- **Source records**
--
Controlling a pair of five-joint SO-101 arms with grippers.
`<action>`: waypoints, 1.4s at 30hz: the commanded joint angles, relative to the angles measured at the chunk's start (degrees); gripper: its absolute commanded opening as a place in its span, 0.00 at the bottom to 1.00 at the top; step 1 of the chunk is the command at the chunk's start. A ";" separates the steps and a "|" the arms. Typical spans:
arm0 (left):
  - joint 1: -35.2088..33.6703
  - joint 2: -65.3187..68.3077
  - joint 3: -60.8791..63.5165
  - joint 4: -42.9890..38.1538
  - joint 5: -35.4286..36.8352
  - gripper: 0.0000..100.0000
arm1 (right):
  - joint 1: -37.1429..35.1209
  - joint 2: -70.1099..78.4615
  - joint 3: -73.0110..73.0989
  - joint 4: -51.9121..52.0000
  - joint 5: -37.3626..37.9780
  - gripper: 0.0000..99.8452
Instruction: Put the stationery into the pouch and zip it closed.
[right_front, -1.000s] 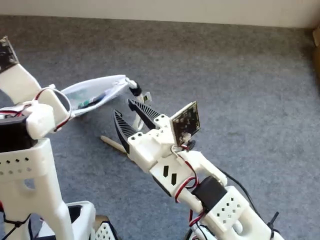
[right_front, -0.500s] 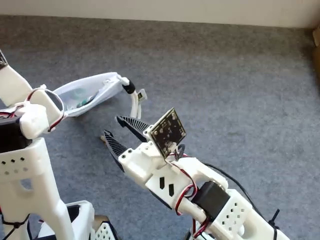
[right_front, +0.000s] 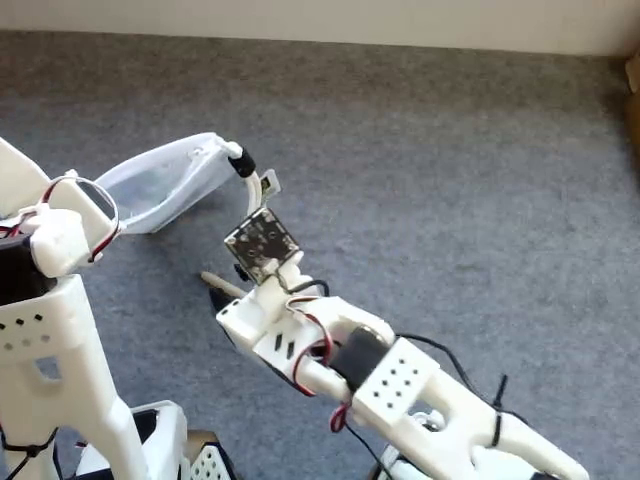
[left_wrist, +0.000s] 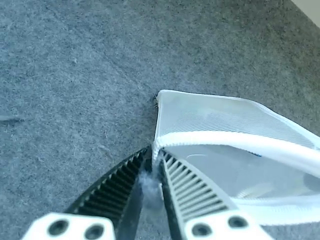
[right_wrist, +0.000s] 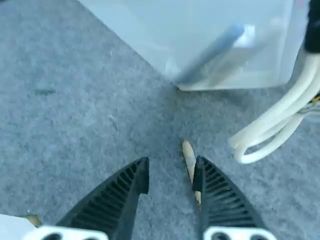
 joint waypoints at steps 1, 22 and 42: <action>-0.92 -0.13 0.57 -0.09 0.62 0.01 | -0.22 2.15 -1.27 -0.04 2.81 0.14; -2.86 -0.13 0.57 -0.18 0.70 0.01 | 2.15 21.58 -2.42 -12.35 4.84 0.14; -2.86 -0.13 0.57 0.09 0.53 0.01 | 5.14 41.63 -19.82 3.65 6.15 0.00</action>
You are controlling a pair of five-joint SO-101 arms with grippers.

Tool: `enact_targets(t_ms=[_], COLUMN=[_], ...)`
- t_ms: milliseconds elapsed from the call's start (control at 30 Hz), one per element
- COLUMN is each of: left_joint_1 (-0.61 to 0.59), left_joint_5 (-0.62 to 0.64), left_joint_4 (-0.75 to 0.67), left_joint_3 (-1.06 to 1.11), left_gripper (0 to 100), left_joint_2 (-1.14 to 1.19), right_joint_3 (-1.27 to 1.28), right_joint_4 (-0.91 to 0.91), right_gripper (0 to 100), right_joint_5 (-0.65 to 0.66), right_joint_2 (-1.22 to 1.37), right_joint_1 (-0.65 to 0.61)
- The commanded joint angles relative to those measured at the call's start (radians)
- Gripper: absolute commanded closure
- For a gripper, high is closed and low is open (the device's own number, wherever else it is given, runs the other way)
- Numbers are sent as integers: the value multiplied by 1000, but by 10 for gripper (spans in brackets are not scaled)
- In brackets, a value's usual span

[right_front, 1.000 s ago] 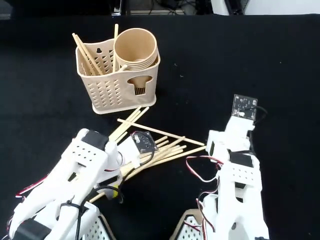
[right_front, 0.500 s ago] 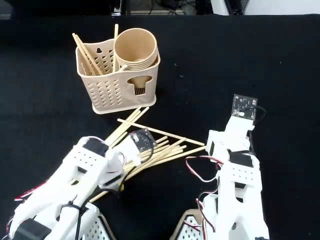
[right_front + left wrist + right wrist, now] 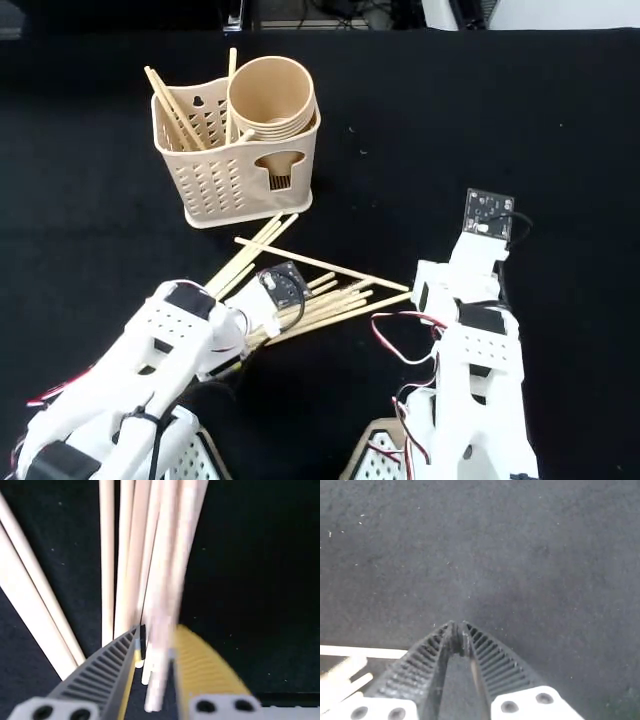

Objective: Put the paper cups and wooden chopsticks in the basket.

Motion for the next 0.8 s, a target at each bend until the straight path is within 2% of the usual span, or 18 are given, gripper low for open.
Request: enact_targets(t_ms=[0,167,267,500,633,767], left_joint_1=[-12,-15,-13,-24,-24,-25], left_joint_5=[8,6,3,-101,-129,-170], left_joint_4=[-9,26,114,358,373,367], left_joint_3=[-5,-41,-122,-303,-303,-203], left_gripper=[953,948,948,950,950,950], left_joint_2=[-17,-17,-17,-18,-11,-17], right_joint_3=[-1,-1,-1,-1,-1,1], right_joint_4=[-21,-21,-21,-21,-21,-21], right_gripper=[984,984,984,984,984,984], right_joint_5=[0,0,0,0,0,0], right_joint_2=[-15,-15,-15,-15,-15,-15], right_joint_1=[-12,-12,-12,-12,-12,-12])
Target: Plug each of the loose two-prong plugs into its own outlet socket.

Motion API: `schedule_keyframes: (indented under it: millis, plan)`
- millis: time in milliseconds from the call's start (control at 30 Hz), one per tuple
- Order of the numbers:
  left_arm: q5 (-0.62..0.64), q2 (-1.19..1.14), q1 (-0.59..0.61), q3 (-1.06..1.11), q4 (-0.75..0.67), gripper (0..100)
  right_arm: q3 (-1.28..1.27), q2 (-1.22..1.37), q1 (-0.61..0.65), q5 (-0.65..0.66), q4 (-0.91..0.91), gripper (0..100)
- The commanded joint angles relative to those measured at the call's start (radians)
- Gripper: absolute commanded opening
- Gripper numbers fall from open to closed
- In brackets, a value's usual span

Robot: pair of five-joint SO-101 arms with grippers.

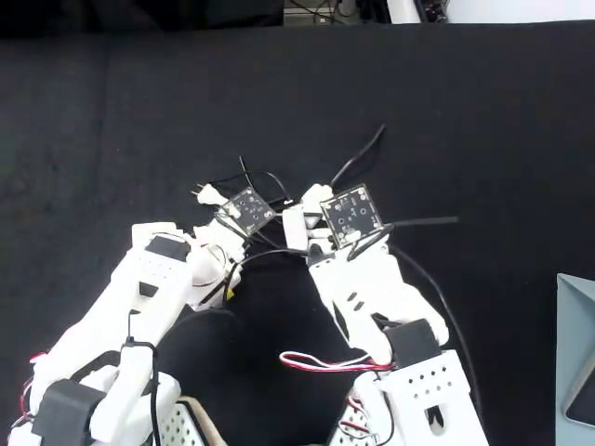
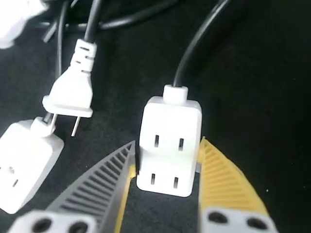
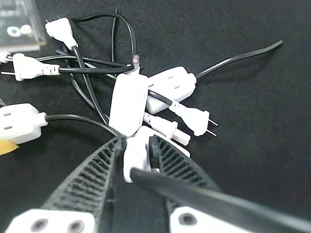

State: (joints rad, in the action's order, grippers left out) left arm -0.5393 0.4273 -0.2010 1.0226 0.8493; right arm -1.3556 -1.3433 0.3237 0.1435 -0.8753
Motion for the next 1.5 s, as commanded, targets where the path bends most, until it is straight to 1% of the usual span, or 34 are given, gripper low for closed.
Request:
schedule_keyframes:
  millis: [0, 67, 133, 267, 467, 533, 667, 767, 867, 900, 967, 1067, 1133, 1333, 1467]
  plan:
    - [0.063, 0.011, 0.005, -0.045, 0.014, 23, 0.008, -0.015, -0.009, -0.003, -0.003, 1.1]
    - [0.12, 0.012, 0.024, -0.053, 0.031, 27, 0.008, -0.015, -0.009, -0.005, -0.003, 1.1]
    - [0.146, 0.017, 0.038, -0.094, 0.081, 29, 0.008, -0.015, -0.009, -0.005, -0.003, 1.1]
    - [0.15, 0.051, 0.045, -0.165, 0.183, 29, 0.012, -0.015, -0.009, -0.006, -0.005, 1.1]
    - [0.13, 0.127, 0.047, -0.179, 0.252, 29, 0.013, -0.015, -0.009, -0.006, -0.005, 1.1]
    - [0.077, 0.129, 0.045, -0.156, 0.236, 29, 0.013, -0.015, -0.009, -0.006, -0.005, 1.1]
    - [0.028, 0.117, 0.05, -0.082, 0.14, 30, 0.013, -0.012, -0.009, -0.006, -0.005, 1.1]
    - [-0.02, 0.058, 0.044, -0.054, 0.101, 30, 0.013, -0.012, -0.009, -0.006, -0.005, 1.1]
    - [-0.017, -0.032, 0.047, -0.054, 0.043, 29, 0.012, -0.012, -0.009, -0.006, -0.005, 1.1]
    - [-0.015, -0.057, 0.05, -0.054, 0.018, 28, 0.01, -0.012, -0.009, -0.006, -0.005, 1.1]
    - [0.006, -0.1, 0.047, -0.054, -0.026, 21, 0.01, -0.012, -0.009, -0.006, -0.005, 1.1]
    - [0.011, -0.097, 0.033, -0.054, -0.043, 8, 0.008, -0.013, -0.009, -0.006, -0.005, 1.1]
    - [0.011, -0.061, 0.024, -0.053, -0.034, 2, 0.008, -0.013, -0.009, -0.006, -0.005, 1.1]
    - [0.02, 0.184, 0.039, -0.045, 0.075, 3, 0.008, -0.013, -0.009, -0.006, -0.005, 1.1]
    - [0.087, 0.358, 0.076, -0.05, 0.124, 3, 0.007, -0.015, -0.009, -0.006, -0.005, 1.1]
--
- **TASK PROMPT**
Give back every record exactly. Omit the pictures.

- **WRITTEN RESPONSE**
Controlling a pair of five-joint SO-101 arms with grippers.
`<action>`: waypoints, 1.4s at 30hz: the commanded joint angles, relative to the angles measured at the chunk's start (degrees); gripper: its absolute commanded opening as a place in its span, 0.00 at the bottom to 1.00 at the top; step 1 of the chunk is the command at the chunk's start. A ";" separates the steps and a "|" the arms. Typical spans:
arm0 (left):
  - joint 1: -35.2088..33.6703
  - joint 2: -65.3187..68.3077
  - joint 3: -60.8791..63.5165
  - joint 4: -42.9890..38.1538
  - joint 5: -35.4286..36.8352
  - gripper: 0.0000..100.0000
arm1 (right):
  - joint 1: -37.1429..35.1209
  - joint 2: -70.1099..78.4615
  - joint 3: -73.0110..73.0989
  - joint 4: -51.9121..52.0000
  - joint 5: -37.3626..37.9780
  - gripper: 0.0000..99.8452
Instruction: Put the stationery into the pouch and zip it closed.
[right_front, -1.000s] 
[right_front, -0.500s] 
[right_front, +0.000s] 
[left_wrist, +0.000s] 
[right_wrist, +0.000s] 
 joint waypoints at steps 1, 22 and 42: <action>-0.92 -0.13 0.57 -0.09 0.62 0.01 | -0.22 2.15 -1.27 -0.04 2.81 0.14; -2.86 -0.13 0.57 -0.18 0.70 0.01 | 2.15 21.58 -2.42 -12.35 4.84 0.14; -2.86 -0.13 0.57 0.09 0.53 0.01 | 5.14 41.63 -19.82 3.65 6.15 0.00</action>
You are controlling a pair of five-joint SO-101 arms with grippers.

Tool: `enact_targets(t_ms=[_], COLUMN=[_], ...)`
- t_ms: milliseconds elapsed from the call's start (control at 30 Hz), one per element
- COLUMN is each of: left_joint_1 (-0.61 to 0.59), left_joint_5 (-0.62 to 0.64), left_joint_4 (-0.75 to 0.67), left_joint_3 (-1.06 to 1.11), left_gripper (0 to 100), left_joint_2 (-1.14 to 1.19), right_joint_3 (-1.27 to 1.28), right_joint_4 (-0.91 to 0.91), right_gripper (0 to 100), right_joint_5 (-0.65 to 0.66), right_joint_2 (-1.22 to 1.37), right_joint_1 (-0.65 to 0.61)
- The commanded joint angles relative to those measured at the call's start (radians)
- Gripper: absolute commanded closure
- For a gripper, high is closed and low is open (the device's own number, wherever else it is given, runs the other way)
- Numbers are sent as integers: the value multiplied by 1000, but by 10 for gripper (spans in brackets are not scaled)
- In brackets, a value's usual span

[right_front, 1.000 s ago] 
[right_front, 0.500 s ago] 
[right_front + left wrist + right wrist, now] 

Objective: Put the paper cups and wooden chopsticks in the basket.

Motion for the next 0.8 s, a target at each bend until the straight path is within 2% of the usual span, or 18 are given, gripper low for open.
Request: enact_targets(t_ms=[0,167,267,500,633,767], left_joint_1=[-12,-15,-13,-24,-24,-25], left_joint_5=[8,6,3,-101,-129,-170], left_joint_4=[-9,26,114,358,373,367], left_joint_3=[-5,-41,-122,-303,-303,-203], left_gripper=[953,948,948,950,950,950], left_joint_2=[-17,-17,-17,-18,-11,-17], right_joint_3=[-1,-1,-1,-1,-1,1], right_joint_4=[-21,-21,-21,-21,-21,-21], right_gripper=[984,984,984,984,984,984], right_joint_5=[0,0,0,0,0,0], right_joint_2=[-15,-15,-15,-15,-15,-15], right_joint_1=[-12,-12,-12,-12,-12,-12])
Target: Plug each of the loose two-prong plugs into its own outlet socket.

Motion API: `schedule_keyframes: (indented under it: millis, plan)`
- millis: time in milliseconds from the call's start (control at 30 Hz), one per tuple
- Order of the numbers:
  left_arm: q5 (-0.62..0.64), q2 (-1.19..1.14), q1 (-0.59..0.61), q3 (-1.06..1.11), q4 (-0.75..0.67), gripper (0..100)
  right_arm: q3 (-1.28..1.27), q2 (-1.22..1.37), q1 (-0.61..0.65), q5 (-0.65..0.66), q4 (-0.91..0.91), gripper (0..100)
- The commanded joint angles relative to those measured at the call's start (radians)
- Gripper: absolute commanded opening
- Gripper numbers fall from open to closed
- In brackets, a value's usual span

Robot: pair of five-joint SO-101 arms with grippers.


State: (joints rad, in the action's order, grippers left out) left arm -0.5393 0.4273 -0.2010 1.0226 0.8493; right arm -1.3556 -1.3433 0.3237 0.1435 -0.8753
Motion for the next 1.5 s, as commanded, targets where the path bends most, until it is straight to 1% of the usual span, or 34 are given, gripper low for closed.
Request:
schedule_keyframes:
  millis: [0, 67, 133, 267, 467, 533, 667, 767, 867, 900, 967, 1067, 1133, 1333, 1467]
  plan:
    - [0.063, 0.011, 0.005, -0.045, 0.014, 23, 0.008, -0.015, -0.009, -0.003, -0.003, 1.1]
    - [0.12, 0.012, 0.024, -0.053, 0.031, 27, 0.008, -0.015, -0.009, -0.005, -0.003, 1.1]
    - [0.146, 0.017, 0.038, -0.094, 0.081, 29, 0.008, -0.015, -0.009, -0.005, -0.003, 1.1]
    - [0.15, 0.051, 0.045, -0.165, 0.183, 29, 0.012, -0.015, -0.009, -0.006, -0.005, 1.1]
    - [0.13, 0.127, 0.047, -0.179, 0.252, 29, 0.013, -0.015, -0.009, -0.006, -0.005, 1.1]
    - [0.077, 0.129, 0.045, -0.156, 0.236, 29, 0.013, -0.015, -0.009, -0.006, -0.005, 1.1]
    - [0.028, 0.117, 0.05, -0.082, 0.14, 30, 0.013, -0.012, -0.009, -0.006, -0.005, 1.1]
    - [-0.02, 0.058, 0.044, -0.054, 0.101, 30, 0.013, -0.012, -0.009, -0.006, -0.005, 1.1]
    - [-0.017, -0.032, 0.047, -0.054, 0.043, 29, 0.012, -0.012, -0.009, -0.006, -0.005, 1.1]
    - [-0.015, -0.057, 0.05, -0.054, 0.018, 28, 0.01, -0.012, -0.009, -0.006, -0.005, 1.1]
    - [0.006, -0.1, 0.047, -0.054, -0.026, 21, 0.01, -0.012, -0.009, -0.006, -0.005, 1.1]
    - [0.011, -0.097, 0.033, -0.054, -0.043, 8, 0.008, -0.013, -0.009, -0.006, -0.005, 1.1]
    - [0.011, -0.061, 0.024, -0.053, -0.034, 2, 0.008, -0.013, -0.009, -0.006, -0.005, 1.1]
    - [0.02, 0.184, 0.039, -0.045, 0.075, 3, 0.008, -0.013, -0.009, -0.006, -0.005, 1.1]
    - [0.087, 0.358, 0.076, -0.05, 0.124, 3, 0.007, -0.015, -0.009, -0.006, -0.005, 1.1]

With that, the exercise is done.